The reflective coating on mirrored glasses can be very fragile and prone to scratching. Some high-end sunglass brands can come with anti-scratch coating. There can be steps implemented to protect the sunglasses and prevent scratching or damage.

- Clean the sunglasses regularly using sunglasses cleaning products like a microfiber cloth, or a sun glass cleaner.
- Avoid leaving your sunglasses in extreme heat or cold, like a car.
- Don't touch the lenses of the sunglasses, the oils on your hands can cause damage.
- Use a protective case for your sunglasses.

More modern reflective coatings usually have several alternating layers of specific thickness, made of dielectric materials and sometimes metals. The metal layer can be made from titanium, nickel or chromium, or from an alloy like nichrome or Inconel, and has thickness ranging from 0.5 to 9 nanometers. The dielectric layer comprises a suitable oxide, e.g. chromium oxide, silicon dioxide, or titanium dioxide; its thickness determines the reflective properties of the resulting dielectric mirror. The manufacturing process is similar to making anti-reflective coating, and mirror and anti-reflective coatings can be deposited in the same sequence of operations.

== History ==
The main purpose of sunglasses has been, and still is, protection from the Sun's damaging UV rays. Throughout history, progression of the sunglasses began to change to serve more as a fashion stable, than eye wear for sun protection. The term "sunglasses" began being used around the 1900s. Before then, sunglasses were being used for more extreme weather conditions, like for polar explorers or for people visiting equatorial colonies.

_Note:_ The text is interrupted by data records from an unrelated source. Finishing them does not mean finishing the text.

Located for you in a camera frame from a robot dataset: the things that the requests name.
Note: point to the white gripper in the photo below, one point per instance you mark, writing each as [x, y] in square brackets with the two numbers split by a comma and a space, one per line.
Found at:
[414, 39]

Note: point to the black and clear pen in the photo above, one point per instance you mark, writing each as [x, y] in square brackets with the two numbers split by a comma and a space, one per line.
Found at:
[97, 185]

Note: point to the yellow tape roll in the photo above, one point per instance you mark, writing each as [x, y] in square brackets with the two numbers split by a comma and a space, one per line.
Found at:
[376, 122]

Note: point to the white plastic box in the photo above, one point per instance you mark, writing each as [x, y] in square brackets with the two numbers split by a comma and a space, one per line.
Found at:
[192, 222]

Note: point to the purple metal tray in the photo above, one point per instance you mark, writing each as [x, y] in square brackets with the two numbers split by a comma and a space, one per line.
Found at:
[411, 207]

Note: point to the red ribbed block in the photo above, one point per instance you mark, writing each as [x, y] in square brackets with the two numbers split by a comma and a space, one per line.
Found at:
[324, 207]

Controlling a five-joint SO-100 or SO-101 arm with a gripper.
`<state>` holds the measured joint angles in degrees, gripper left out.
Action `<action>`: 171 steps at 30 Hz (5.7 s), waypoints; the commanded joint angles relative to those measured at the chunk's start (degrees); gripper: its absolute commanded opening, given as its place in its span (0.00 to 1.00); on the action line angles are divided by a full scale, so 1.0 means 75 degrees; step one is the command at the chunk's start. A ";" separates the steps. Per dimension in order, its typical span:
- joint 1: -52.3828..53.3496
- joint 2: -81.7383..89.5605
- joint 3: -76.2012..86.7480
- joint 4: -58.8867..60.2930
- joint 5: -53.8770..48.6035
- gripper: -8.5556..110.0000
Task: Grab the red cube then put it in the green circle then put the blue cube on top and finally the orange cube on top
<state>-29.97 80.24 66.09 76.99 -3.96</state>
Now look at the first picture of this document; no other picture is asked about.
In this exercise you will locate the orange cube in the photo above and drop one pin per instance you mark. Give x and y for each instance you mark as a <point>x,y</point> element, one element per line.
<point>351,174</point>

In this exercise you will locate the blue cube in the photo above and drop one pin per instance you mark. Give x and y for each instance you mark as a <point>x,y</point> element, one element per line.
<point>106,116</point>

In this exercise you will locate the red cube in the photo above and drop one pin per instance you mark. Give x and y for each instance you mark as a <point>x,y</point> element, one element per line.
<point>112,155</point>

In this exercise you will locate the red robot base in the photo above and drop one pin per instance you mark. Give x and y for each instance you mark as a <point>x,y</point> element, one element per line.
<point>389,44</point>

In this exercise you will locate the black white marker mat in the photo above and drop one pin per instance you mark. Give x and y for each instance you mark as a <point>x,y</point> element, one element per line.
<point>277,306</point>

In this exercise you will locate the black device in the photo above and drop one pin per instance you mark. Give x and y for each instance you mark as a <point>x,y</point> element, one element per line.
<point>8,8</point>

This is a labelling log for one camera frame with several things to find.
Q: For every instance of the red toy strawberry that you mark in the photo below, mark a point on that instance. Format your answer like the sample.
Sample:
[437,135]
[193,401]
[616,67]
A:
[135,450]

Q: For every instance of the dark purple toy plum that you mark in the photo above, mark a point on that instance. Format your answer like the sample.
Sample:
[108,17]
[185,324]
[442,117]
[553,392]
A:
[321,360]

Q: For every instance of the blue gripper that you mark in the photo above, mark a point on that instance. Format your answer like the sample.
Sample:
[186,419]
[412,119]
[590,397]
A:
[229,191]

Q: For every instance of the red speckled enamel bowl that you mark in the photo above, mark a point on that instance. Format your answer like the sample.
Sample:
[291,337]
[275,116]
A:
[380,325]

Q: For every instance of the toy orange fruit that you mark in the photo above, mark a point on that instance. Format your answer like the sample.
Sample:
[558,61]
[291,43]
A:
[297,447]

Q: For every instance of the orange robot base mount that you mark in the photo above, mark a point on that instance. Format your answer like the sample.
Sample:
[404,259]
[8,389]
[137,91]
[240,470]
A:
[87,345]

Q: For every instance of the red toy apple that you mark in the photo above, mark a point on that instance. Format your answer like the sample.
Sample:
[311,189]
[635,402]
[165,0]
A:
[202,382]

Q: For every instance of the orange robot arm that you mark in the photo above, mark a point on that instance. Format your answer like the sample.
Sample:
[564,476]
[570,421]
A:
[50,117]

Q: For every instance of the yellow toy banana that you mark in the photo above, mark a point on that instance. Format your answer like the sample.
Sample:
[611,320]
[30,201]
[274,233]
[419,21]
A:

The creation of the reflective material, Polaroid, was constructed by Edwin H. Land. These reflective sunglasses worked by bouncing the light off using the reflective material. This would keep away the sun's rays from the sunglasses and the wearer's eyes. Most glasses also had some sort of dark tint, providing extra shade and protection from the sun.

In WW2, Ray-Ban had used the anti-glare technology created by Edwin H. Land. Ray-Bans were a much better substitute than goggles for the fighter pilots in WW2. The goggles did not serve the pilots much protection from the sun, thus weakening their performance. When in higher altitudes, the goggles would also be damaged by freezing over. The new design of the cockpit allowed the goggle design to be thrown out completely and allow Ray-Bans to be the main source of protection.

=== Cyberpunk ===
Cyberpunk can be classified as a sub-genre of science fiction, normally a futuristic society that deals heavily with technology. Mirrored glasses had become a staple for the cyberpunk culture and style. Popular movies like The Matrix and Terminator could be seen using cyberpunk themes. One of the main characters of the movie The Matrix sports the mirrored sunglasses throughout the movie. One early cyberpunk short story anthology, edited by Bruce Sterling, is called Mirrorshades.